▶ _Work item_
Please make sure what you return matches the listing below exactly, minus its pictures.
========================
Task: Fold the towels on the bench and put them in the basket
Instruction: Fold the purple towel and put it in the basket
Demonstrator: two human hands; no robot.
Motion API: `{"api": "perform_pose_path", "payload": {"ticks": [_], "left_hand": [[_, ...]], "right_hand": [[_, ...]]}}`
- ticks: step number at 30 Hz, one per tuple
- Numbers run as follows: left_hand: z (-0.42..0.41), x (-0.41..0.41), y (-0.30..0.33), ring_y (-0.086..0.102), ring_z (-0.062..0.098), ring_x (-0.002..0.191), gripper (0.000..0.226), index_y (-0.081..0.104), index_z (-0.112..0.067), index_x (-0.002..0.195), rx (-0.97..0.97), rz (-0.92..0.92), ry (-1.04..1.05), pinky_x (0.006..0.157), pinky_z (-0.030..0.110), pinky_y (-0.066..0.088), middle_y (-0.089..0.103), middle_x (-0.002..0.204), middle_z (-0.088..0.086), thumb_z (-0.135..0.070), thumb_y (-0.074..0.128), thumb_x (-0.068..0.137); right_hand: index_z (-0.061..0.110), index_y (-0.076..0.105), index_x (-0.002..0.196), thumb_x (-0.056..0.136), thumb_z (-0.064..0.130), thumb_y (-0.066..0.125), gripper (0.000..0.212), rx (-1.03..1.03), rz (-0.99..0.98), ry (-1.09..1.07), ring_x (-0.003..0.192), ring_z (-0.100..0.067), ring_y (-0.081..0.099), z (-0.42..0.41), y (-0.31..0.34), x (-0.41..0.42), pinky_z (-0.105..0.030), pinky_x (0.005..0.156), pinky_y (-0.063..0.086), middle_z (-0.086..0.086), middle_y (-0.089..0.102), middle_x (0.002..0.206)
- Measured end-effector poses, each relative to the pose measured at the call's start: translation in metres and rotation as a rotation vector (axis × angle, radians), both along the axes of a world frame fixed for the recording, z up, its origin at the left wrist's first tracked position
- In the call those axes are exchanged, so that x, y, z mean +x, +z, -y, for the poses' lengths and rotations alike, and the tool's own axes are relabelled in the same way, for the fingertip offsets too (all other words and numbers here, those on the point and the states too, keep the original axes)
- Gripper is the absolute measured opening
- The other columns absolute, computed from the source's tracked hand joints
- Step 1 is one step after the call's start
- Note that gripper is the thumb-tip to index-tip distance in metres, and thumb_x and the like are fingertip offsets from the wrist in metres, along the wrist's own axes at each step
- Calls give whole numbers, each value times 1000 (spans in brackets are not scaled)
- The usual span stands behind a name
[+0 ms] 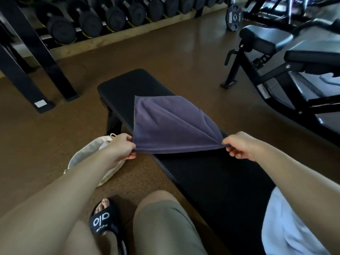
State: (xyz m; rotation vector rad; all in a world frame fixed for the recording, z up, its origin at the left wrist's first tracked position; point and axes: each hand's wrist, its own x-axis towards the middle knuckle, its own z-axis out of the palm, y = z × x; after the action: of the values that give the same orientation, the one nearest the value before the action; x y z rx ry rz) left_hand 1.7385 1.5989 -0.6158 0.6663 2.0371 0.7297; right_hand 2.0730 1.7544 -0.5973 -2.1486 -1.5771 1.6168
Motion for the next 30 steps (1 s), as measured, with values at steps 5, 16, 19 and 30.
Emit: {"api": "perform_pose_path", "payload": {"ticks": [5,16,19,30], "left_hand": [[7,-2,-5,65,24,90,25,57,-12,118,-46,-268,-154,67,36,56,64,103,11,-1,50,97],[25,-25,-14,66,27,95,17,61,-23,109,118,-316,84,84,52,61,62,103,1,-15,58,94],[24,-25,-17,65,27,96,18,62,-22,110,125,-322,117,83,51,61,63,105,3,-15,58,95],[13,-24,-27,66,24,85,18,65,-15,102,99,-173,237,79,44,60,68,94,6,-29,55,98]], "right_hand": [[5,67,105,96,17,65,15,-100,14,49,49,-13,53,59,5,23,-22,45,37,-4,61,65],[6,67,107,99,25,62,22,-130,104,372,49,-11,61,110,6,-1,-21,45,42,-1,73,69],[8,65,113,101,23,60,19,-196,83,466,53,-10,62,109,9,-7,-20,46,42,-1,75,75],[6,70,112,100,30,63,27,-289,92,482,58,-9,65,95,14,-9,-19,49,45,-2,76,82]]}}
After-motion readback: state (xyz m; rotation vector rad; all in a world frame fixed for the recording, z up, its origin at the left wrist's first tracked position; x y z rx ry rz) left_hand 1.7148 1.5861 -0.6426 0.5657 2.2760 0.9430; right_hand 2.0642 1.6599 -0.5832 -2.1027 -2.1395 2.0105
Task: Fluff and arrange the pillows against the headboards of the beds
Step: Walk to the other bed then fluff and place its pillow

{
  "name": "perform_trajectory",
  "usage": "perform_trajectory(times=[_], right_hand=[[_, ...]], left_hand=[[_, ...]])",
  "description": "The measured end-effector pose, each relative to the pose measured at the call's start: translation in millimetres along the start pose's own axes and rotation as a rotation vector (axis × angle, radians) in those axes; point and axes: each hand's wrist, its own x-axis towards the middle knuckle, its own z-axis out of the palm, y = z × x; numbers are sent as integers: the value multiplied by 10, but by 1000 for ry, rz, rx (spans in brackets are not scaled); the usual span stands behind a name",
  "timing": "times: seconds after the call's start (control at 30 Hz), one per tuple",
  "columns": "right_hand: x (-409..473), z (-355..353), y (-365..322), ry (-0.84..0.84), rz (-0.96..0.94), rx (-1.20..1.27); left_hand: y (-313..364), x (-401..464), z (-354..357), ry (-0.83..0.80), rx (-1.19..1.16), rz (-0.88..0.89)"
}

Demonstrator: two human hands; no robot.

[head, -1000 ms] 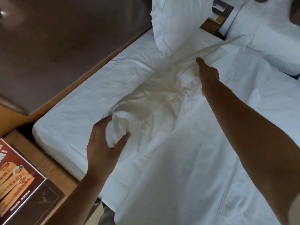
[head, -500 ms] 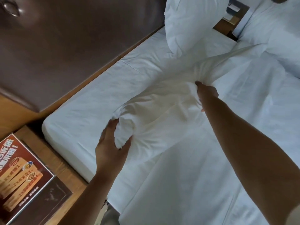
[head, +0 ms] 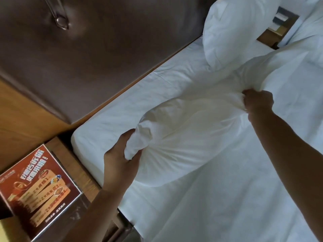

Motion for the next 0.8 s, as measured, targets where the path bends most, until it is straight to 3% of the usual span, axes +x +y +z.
perform_trajectory(times=[0.17, 0.2, 0.23, 0.27, 0.3, 0.33, 0.5, 0.63, 0.8], right_hand=[[-142, 119, -230, -129, 22, 155], [-250, 162, -244, -125, -54, 12], [-354, 267, -300, -128, -154, -292], [-430, 349, -342, -139, -158, -297], [-492, 472, -366, -206, -7, -21], [-503, 600, -379, -275, 26, 100], [-764, 1190, -320, -290, 31, 53], [-807, 1304, -438, -406, 62, 80], [-825, 1426, -491, -380, 98, 103]], left_hand=[[-1, 276, -396, 154, 87, 157], [-34, 327, -490, 187, 80, 183], [-85, 392, -586, 205, 79, 195], [-144, 473, -672, 215, 78, 194], [-237, 557, -746, 219, 80, 186], [-321, 627, -814, 214, 85, 170], [-737, 672, -936, 178, 85, 47], [-867, 778, -918, 190, 54, -8], [-959, 1049, -919, 236, 59, -31]])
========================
▶ _Answer to this problem_
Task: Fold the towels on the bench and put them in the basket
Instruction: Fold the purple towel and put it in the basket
Demonstrator: two human hands; no robot.
Motion API: `{"api": "perform_pose_path", "payload": {"ticks": [_], "left_hand": [[_, ...]], "right_hand": [[_, ...]]}}`
- ticks: step number at 30 Hz, one per tuple
- Numbers run as follows: left_hand: z (-0.42..0.41), x (-0.41..0.41), y (-0.30..0.33), ring_y (-0.086..0.102), ring_z (-0.062..0.098), ring_x (-0.002..0.191), gripper (0.000..0.226), index_y (-0.081..0.104), index_z (-0.112..0.067), index_x (-0.002..0.195), rx (-0.97..0.97), rz (-0.92..0.92), ry (-1.04..1.05), pinky_x (0.006..0.157), pinky_z (-0.030..0.110), pinky_y (-0.066..0.088), middle_y (-0.089..0.103), middle_x (-0.002..0.204), middle_z (-0.088..0.086), thumb_z (-0.135..0.070), thumb_y (-0.074..0.128), thumb_x (-0.068..0.137); right_hand: index_z (-0.061..0.110), index_y (-0.076..0.105), index_x (-0.002..0.196), thumb_x (-0.056..0.136), thumb_z (-0.064..0.130), thumb_y (-0.066..0.125), gripper (0.000..0.212), rx (-1.03..1.03), rz (-0.99..0.98), ry (-1.09..1.07), ring_x (-0.003..0.192), ring_z (-0.100..0.067), ring_y (-0.081..0.099), z (-0.42..0.41), y (-0.31..0.34), x (-0.41..0.42), pinky_z (-0.105..0.030), pinky_x (0.005..0.156), pinky_y (-0.063..0.086), middle_z (-0.086..0.086), middle_y (-0.089..0.102), middle_x (0.002..0.206)
- Measured end-effector poses, each relative to the pose measured at the call's start: translation in metres and rotation as a rotation vector (axis × angle, radians), both along the axes of a world frame fixed for the recording, z up, its origin at the left wrist's first tracked position
- In the call those axes are exchanged, so that x, y, z mean +x, +z, -y, for the poses' lengths and rotations alike, and the tool's own axes are relabelled in the same way, for the fingertip offsets too (all other words and numbers here, those on the point and the states too, keep the original axes)
- Gripper is the absolute measured opening
- The other columns absolute, computed from the source's tracked hand joints
- Step 1 is one step after the call's start
- Note that gripper is the thumb-tip to index-tip distance in metres, and thumb_x and the like are fingertip offsets from the wrist in metres, along the wrist's own axes at each step
- Calls give whole numbers, each value times 1000 (spans in brackets are not scaled)
- The usual span stands behind a name
[+0 ms] 
State: (xyz m; rotation vector rad; all in a world frame fixed for the recording, z up, its origin at the left wrist's first tracked position; point and axes: each hand's wrist, its own x-axis towards the middle knuckle, its own z-axis out of the palm, y = z × x; after the action: of the values that give the same orientation, the one nearest the value before the action; x y z rx ry rz) left_hand 1.7385 1.5989 -0.6158 0.6663 2.0371 0.7297; right_hand 2.0730 1.7544 -0.5973 -2.1486 -1.5771 1.6168
Motion for the next 30 steps (1 s), as measured, with values at steps 5, 16, 19 and 30.
Emit: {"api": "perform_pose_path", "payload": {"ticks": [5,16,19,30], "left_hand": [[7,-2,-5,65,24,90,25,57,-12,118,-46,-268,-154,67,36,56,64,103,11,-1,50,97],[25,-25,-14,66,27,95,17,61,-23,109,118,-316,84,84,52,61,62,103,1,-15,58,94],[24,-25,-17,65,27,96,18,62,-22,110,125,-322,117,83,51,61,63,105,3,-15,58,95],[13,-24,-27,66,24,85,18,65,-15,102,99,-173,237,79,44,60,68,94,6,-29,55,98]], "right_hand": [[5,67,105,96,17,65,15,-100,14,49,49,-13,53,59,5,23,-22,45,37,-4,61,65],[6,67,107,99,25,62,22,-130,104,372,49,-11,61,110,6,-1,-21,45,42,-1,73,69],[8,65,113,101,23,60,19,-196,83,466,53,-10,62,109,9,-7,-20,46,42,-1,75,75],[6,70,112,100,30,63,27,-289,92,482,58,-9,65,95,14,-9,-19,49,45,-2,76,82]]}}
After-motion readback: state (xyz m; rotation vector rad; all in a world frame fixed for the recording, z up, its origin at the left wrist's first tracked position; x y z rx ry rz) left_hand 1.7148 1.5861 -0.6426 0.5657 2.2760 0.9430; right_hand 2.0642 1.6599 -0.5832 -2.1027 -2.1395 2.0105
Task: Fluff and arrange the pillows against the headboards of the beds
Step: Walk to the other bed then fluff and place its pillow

{
  "name": "perform_trajectory",
  "usage": "perform_trajectory(times=[_], right_hand=[[_, ...]], left_hand=[[_, ...]])",
  "description": "The measured end-effector pose, each relative to the pose measured at the call's start: translation in millimetres along the start pose's own axes and rotation as a rotation vector (axis × angle, radians) in those axes; point and axes: each hand's wrist, its own x-axis towards the middle knuckle, its own z-axis out of the palm, y = z × x; numbers are sent as integers: the value multiplied by 10, but by 1000 for ry, rz, rx (spans in brackets are not scaled); the usual span stands behind a name",
  "timing": "times: seconds after the call's start (control at 30 Hz), one per tuple",
  "columns": "right_hand: x (-409..473), z (-355..353), y (-365..322), ry (-0.84..0.84), rz (-0.96..0.94), rx (-1.20..1.27); left_hand: y (-313..364), x (-401..464), z (-354..357), ry (-0.83..0.80), rx (-1.19..1.16), rz (-0.88..0.89)"
}

Demonstrator: two human hands; no robot.

[head, -1000 ms] 
[head, -500 ms] 
[head, +0 ms] 

Motion for the next 0.8 s, as measured, targets where the path bends most, until it is straight to 3% of the usual span, axes +x +y +z.
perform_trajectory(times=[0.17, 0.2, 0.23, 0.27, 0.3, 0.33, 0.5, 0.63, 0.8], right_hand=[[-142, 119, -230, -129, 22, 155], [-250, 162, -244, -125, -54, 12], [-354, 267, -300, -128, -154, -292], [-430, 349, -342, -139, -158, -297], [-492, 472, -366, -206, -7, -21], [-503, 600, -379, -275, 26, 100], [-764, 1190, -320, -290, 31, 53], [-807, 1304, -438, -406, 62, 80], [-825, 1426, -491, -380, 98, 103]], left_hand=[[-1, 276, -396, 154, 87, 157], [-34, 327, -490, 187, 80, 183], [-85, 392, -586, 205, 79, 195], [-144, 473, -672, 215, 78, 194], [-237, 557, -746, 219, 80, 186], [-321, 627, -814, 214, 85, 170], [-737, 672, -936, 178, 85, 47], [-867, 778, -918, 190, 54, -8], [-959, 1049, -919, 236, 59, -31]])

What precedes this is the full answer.